* _Task statement_
Every record is to be printed exactly as written; pictures are to be omitted.

Recorded data
***
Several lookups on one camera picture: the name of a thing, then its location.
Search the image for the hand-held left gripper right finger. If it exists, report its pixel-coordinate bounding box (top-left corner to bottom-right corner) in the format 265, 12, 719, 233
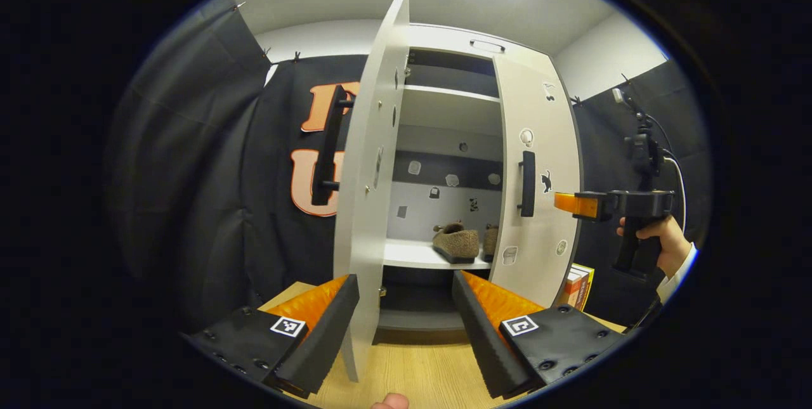
452, 270, 627, 400

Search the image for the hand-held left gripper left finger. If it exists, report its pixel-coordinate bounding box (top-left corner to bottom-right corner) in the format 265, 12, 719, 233
180, 274, 361, 399

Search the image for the white cabinet door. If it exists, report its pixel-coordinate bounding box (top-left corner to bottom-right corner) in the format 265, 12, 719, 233
488, 54, 582, 308
311, 0, 411, 383

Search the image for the brown fuzzy shoe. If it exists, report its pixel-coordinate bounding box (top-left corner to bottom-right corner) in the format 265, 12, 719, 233
433, 222, 481, 264
482, 224, 501, 263

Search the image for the white shoe cabinet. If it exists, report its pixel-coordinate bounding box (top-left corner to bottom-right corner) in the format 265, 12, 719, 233
379, 23, 575, 334

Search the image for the black backdrop cloth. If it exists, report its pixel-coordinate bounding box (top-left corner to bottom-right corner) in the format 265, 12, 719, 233
571, 60, 714, 327
108, 6, 369, 334

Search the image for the yellow book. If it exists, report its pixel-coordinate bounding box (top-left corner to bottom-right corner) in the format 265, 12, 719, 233
574, 263, 596, 312

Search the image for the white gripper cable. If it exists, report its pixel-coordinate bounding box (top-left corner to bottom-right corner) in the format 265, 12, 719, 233
612, 88, 688, 232

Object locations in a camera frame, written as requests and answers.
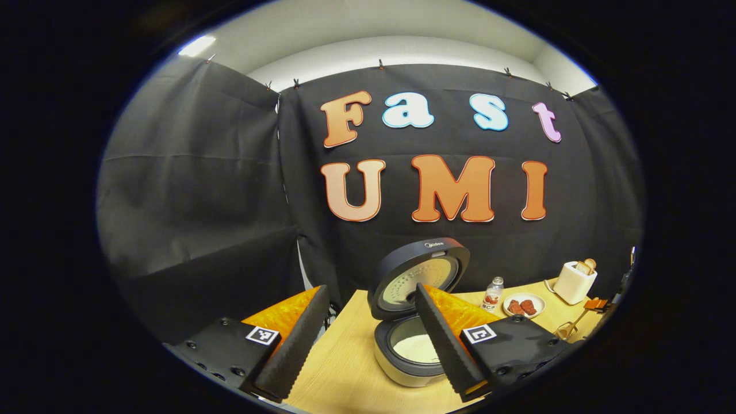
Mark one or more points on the clear bottle red label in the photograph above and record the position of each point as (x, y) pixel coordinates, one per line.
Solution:
(493, 296)

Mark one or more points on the dark lid rice cooker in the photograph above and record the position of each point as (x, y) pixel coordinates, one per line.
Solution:
(402, 276)

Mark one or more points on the black backdrop cloth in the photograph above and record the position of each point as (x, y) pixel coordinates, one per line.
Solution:
(201, 190)

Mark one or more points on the red meat piece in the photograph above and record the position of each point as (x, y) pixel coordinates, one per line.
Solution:
(514, 307)
(528, 307)

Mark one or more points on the round white plate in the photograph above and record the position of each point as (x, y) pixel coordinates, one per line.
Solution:
(539, 302)

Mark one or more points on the row of black cloth clips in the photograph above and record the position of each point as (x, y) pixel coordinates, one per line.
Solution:
(380, 64)

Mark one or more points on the ceiling light panel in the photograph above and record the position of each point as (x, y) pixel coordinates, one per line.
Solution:
(196, 46)

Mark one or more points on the white rice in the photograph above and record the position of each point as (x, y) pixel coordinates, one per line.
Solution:
(414, 348)

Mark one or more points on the toasted bread slice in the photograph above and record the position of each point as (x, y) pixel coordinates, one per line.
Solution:
(586, 266)

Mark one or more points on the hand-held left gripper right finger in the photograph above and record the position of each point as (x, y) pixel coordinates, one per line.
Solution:
(445, 345)

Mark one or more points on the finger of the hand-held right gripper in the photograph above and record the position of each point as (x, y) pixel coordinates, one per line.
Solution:
(598, 304)

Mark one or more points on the clear chopstick holder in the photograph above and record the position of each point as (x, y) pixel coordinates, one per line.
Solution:
(566, 334)

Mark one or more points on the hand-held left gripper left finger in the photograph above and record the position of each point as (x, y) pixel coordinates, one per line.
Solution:
(302, 345)

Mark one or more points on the white toaster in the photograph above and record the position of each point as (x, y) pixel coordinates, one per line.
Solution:
(572, 284)

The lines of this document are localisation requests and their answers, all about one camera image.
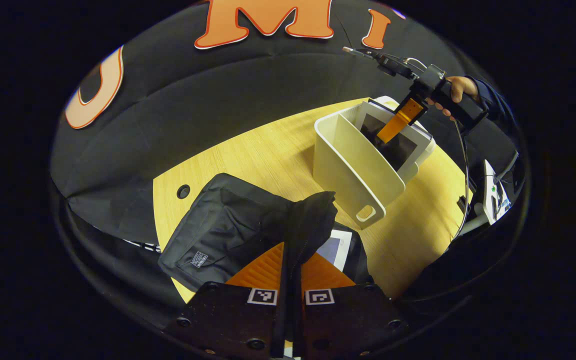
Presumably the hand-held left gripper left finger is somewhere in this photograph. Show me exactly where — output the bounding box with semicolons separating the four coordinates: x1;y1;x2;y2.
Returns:
165;242;289;360

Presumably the white plastic bookshelf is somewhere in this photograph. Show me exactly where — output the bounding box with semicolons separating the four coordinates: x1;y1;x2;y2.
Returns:
312;95;437;231

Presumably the white background desk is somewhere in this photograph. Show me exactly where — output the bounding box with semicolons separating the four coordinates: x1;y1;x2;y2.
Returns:
468;159;515;227

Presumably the black schoolbag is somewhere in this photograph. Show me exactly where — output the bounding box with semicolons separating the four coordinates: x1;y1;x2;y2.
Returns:
158;172;375;303

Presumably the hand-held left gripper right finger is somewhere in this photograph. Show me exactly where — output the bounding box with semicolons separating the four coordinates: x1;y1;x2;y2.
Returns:
293;252;411;360

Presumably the thin gripper cable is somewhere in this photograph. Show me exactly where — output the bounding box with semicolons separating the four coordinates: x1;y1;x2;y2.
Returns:
452;119;472;238

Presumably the blue cover book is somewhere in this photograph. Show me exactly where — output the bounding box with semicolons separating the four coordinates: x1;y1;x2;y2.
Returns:
315;228;354;273

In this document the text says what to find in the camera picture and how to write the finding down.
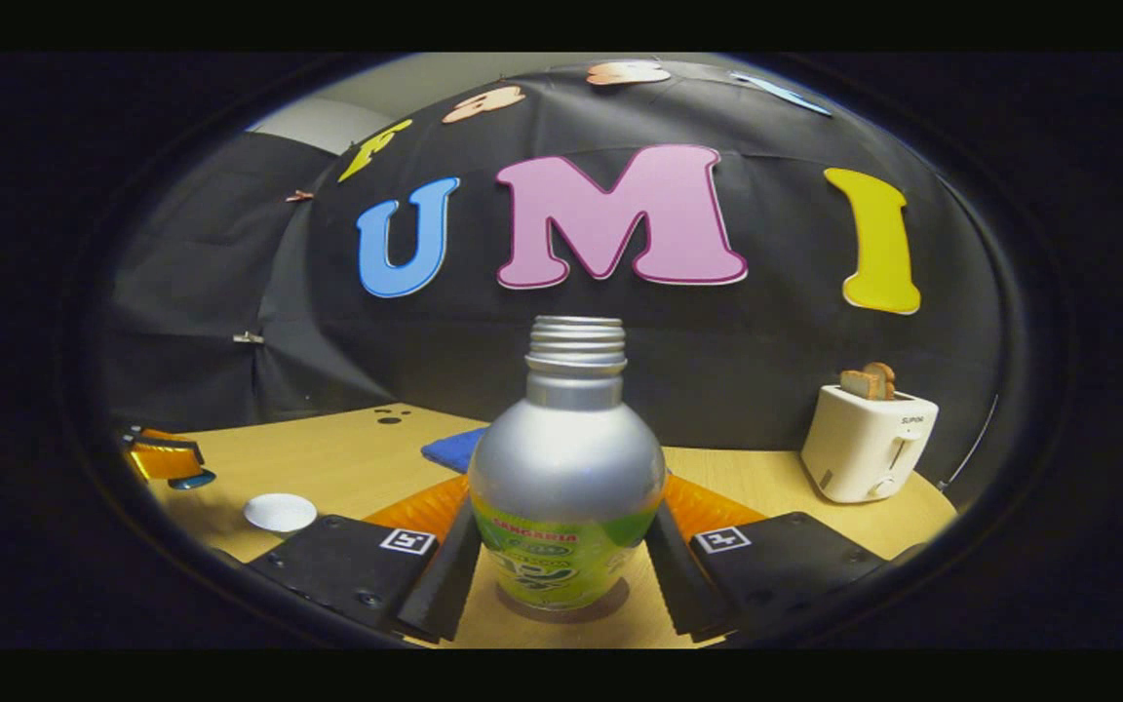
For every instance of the silver green water bottle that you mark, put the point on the silver green water bottle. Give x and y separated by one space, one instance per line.
566 458

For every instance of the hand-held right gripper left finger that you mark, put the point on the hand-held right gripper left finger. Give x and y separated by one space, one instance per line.
440 575

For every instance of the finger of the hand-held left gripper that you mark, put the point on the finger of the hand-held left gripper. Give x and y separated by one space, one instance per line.
147 433
167 458

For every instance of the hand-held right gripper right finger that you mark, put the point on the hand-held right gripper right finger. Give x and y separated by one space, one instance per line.
678 575

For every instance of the white cloth clip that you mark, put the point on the white cloth clip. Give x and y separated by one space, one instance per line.
248 338

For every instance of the blue folded towel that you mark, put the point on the blue folded towel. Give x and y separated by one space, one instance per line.
454 450

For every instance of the black backdrop cloth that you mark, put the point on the black backdrop cloth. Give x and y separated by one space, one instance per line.
717 351

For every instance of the white toaster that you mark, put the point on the white toaster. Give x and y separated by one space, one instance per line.
864 448

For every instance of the toast slice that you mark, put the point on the toast slice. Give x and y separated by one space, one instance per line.
885 378
858 386

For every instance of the white teal teacup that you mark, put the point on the white teal teacup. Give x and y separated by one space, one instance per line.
***
* _Task solution_
Several lookups on one camera picture: the name of a thing, then its location.
Search the image for the hand-held left gripper right finger. If it exists, report its pixel-coordinate bounding box (top-left corner to bottom-right corner) in the format 265, 12, 719, 233
452, 270, 627, 400

Search the image for the hand-held left gripper left finger. If it exists, report its pixel-coordinate bounding box (top-left corner to bottom-right corner) in the format 265, 12, 719, 233
180, 274, 361, 399

Search the image for the white cabinet door. If it exists, report its pixel-coordinate bounding box (top-left corner to bottom-right corner) in the format 265, 12, 719, 233
488, 54, 582, 308
311, 0, 411, 383

Search the image for the brown fuzzy shoe. If it exists, report its pixel-coordinate bounding box (top-left corner to bottom-right corner) in the format 265, 12, 719, 233
433, 222, 481, 264
482, 224, 501, 263

Search the image for the white shoe cabinet. If it exists, report its pixel-coordinate bounding box (top-left corner to bottom-right corner) in the format 265, 12, 719, 233
379, 23, 575, 334

Search the image for the black backdrop cloth. If it exists, report its pixel-coordinate bounding box (top-left corner to bottom-right corner) in the format 265, 12, 719, 233
571, 60, 714, 327
108, 6, 369, 334

Search the image for the yellow book. If it exists, report its pixel-coordinate bounding box (top-left corner to bottom-right corner) in the format 265, 12, 719, 233
574, 263, 596, 312

Search the image for the white gripper cable. If it exists, report its pixel-coordinate bounding box (top-left corner to bottom-right corner) in the format 265, 12, 719, 233
612, 88, 688, 232

Object locations in a camera frame, written as requests and answers.
Mark one or more points on the clear bottle red label in the photograph above and record the position of each point as (x, y) pixel coordinates, one per line.
Solution:
(493, 296)

Mark one or more points on the dark lid rice cooker in the photograph above and record the position of each point as (x, y) pixel coordinates, one per line.
Solution:
(402, 276)

Mark one or more points on the black backdrop cloth in the photograph above and record the position of each point as (x, y) pixel coordinates, one per line.
Solution:
(201, 190)

Mark one or more points on the red meat piece in the photograph above and record the position of each point as (x, y) pixel coordinates, one per line.
Solution:
(514, 307)
(528, 307)

Mark one or more points on the round white plate in the photograph above and record the position of each point as (x, y) pixel coordinates, one per line.
Solution:
(539, 302)

Mark one or more points on the row of black cloth clips in the photograph above and record the position of each point as (x, y) pixel coordinates, one per line.
Solution:
(380, 64)

Mark one or more points on the ceiling light panel in the photograph above and record the position of each point as (x, y) pixel coordinates, one per line.
Solution:
(196, 46)

Mark one or more points on the white rice in the photograph above and record the position of each point as (x, y) pixel coordinates, one per line.
Solution:
(414, 348)

Mark one or more points on the toasted bread slice in the photograph above and record the position of each point as (x, y) pixel coordinates, one per line.
Solution:
(586, 266)

Mark one or more points on the hand-held left gripper right finger in the photograph above and record the position of each point as (x, y) pixel coordinates, one per line.
Solution:
(445, 345)

Mark one or more points on the finger of the hand-held right gripper in the photograph above and record the position of each point as (x, y) pixel coordinates, one per line.
Solution:
(598, 304)

Mark one or more points on the clear chopstick holder in the photograph above and record the position of each point as (x, y) pixel coordinates, one per line.
Solution:
(566, 334)

Mark one or more points on the hand-held left gripper left finger in the photograph above and record the position of each point as (x, y) pixel coordinates, one per line.
Solution:
(302, 345)

Mark one or more points on the white toaster in the photograph above and record the position of each point as (x, y) pixel coordinates, one per line.
Solution:
(572, 284)

The lines of this document are localisation requests and their answers, all about one camera image.
Presumably the hand-held left gripper left finger is somewhere in this photograph. Show me exactly where — output the bounding box with semicolons separating the four coordinates: x1;y1;x2;y2.
Returns:
165;242;289;360

Presumably the white plastic bookshelf is somewhere in this photograph. Show me exactly where — output the bounding box with semicolons separating the four coordinates: x1;y1;x2;y2.
Returns:
312;95;437;231

Presumably the white background desk is somewhere in this photograph. Show me exactly where — output the bounding box with semicolons separating the four coordinates: x1;y1;x2;y2.
Returns:
468;159;515;227

Presumably the black schoolbag is somewhere in this photograph. Show me exactly where — output the bounding box with semicolons separating the four coordinates: x1;y1;x2;y2.
Returns:
158;172;375;303

Presumably the hand-held left gripper right finger is somewhere in this photograph. Show me exactly where — output the bounding box with semicolons separating the four coordinates: x1;y1;x2;y2.
Returns:
293;252;411;360

Presumably the thin gripper cable is somewhere in this photograph. Show me exactly where — output the bounding box with semicolons separating the four coordinates: x1;y1;x2;y2.
Returns:
452;119;472;238

Presumably the blue cover book is somewhere in this photograph. Show me exactly where — output the bounding box with semicolons separating the four coordinates: x1;y1;x2;y2.
Returns:
315;228;354;273

In this document the text says what to find in the camera picture and how to write the finding down.
For every instance of the silver green water bottle that you mark, put the point on the silver green water bottle. Give x and y separated by one space, one instance per line.
566 458

For every instance of the hand-held right gripper left finger that you mark, put the point on the hand-held right gripper left finger. Give x and y separated by one space, one instance per line.
440 575

For every instance of the finger of the hand-held left gripper that you mark, put the point on the finger of the hand-held left gripper. Give x and y separated by one space, one instance per line.
147 433
167 458

For every instance of the hand-held right gripper right finger that you mark, put the point on the hand-held right gripper right finger. Give x and y separated by one space, one instance per line.
678 575

For every instance of the white cloth clip that you mark, put the point on the white cloth clip. Give x and y separated by one space, one instance per line.
248 338

For every instance of the blue folded towel that you mark, put the point on the blue folded towel. Give x and y separated by one space, one instance per line.
454 450

For every instance of the black backdrop cloth that you mark, put the point on the black backdrop cloth. Give x and y separated by one space, one instance per line.
717 351

For every instance of the white toaster that you mark, put the point on the white toaster. Give x and y separated by one space, one instance per line.
864 448

For every instance of the toast slice that you mark, put the point on the toast slice. Give x and y separated by one space, one instance per line.
885 378
858 386

For every instance of the white teal teacup that you mark, put the point on the white teal teacup. Give x and y separated by one space, one instance per line.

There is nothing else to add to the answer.